Un peu d'histoire et de botanique



LE NOYER EST AVEC LE FIGUIER l'arbre le plus anciennement cultivé. Ce sont les Perses voici plus de 2000 ans, qui révélèrent aux Grecs une variété de fruits bien plus savoureuse que les simples noix sauvages qu'ils cultivaient depuis près de quatre siècles avant JC.

Après la Grèce, la noix arrive en Italie. Les Romains donnent au noyer le nom de "Jovis Glans", le gland de Jupiter. C'est cette dénomination qui engendrera l'appellation botanique "juglans régia" ou noyer royal.

Le noyer commun, juglans régia fait partie de la famille des juglandacées. Outre le genre juglans, cette famille regroupe les genres carya (carya est le mot grec qui signifie noyer), ptérocarya et platycarya.

La noyeraie française est constituée essentiellement de 6 variétés classiques à fructification terminale (noix en bout de branches). Parmi ces variétés on trouve Franquette, Corne, Marbot et Grandjean, supports de l'AOC Noix du Périgord. Les deux autres Mayette et Parisienne sont prépondérantes en Isère (Noix de Grenoble). Deux variétés à fructification sur brindilles latérales (noix tout le long de la branche) complètent la gamme : Lara très présente en Lot et Garonne et plus récemment Fernor.

Le noyer est une espèce monoïque c'est à dire qu'un même arbre porte les fleurs mâles et femelles.

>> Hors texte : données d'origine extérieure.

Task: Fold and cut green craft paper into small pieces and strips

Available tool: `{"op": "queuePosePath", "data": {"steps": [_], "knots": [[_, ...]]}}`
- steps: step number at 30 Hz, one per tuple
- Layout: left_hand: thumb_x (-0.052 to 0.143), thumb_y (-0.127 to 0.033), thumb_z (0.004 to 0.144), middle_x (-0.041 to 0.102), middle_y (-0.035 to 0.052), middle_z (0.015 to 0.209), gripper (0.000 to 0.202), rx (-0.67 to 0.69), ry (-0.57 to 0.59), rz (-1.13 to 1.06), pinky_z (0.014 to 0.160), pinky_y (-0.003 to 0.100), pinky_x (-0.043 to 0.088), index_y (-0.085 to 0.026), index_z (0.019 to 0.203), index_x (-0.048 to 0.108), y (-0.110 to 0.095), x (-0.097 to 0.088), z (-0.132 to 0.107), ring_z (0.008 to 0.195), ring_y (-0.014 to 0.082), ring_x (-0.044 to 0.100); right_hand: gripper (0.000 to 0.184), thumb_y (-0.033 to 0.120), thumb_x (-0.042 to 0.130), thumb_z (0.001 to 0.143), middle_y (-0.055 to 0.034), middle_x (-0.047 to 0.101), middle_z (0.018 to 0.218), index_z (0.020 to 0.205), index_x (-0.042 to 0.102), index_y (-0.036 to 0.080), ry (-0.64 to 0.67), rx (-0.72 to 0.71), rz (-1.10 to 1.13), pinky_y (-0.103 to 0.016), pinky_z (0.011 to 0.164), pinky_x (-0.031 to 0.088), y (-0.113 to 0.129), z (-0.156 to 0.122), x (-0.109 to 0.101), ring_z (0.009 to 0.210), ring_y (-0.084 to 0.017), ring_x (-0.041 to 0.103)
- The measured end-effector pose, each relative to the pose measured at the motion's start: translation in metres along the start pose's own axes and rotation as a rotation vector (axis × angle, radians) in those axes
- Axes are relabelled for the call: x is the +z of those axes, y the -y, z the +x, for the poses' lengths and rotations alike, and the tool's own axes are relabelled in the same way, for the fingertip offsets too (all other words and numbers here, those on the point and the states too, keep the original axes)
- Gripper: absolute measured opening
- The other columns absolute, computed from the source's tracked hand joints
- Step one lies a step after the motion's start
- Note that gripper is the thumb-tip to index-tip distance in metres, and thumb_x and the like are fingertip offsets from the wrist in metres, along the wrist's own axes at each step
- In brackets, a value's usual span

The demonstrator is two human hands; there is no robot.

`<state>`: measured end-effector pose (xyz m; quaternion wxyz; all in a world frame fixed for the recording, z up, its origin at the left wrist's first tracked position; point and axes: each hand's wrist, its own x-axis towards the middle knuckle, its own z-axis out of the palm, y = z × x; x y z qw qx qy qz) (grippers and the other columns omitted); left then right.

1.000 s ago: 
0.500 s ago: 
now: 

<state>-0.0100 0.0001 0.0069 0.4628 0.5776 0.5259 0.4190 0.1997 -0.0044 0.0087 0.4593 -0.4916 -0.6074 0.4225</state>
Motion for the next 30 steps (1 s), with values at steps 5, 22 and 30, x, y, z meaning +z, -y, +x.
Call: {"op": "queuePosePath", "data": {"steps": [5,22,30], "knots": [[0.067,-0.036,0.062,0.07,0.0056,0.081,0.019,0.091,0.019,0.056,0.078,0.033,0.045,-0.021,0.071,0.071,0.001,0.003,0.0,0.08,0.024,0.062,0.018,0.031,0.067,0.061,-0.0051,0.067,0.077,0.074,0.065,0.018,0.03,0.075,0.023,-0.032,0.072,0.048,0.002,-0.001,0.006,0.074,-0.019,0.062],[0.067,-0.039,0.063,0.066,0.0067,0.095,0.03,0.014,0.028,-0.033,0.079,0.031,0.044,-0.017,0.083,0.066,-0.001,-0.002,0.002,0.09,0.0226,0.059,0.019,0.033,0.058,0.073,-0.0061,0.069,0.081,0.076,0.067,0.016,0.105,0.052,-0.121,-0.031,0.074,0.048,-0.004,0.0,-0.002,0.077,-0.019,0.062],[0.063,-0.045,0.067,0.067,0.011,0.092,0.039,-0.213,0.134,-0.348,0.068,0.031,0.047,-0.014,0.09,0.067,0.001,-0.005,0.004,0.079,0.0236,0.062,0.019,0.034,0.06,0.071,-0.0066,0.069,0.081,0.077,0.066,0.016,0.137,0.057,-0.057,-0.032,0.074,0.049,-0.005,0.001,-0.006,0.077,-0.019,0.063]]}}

Les fleurs mâles sont appelées les chatons, pendants et cylindriques facilement reconnaissables, qui naissent sur les pousses de l'année précédente. Les fleurs femelles se développent sur les pousses de l'année, au printemps. Ces fleurs craignent le froid et les gelées. Les variétés de noyer actuellement plantées en France sont toutes protandres c'est à dire que la période d'émission du pollen est la période de floraison femelle ne se chevauche que peu de temps. Si les conditions climatiques ne sont pas favorables à ce moment là (pluies importantes), l'autopollinisation risque de ne pas être suffisante. Pour assurer un niveau de production  satisfaisant, il est donc nécessaire d'implanter des pollinisateurs. Une fleur femelle fécondée donnera bien sûr une noix dont l'enveloppe charnue verte est appelée brou. Sous le brou on trouve la coquille renfermant le cerneau.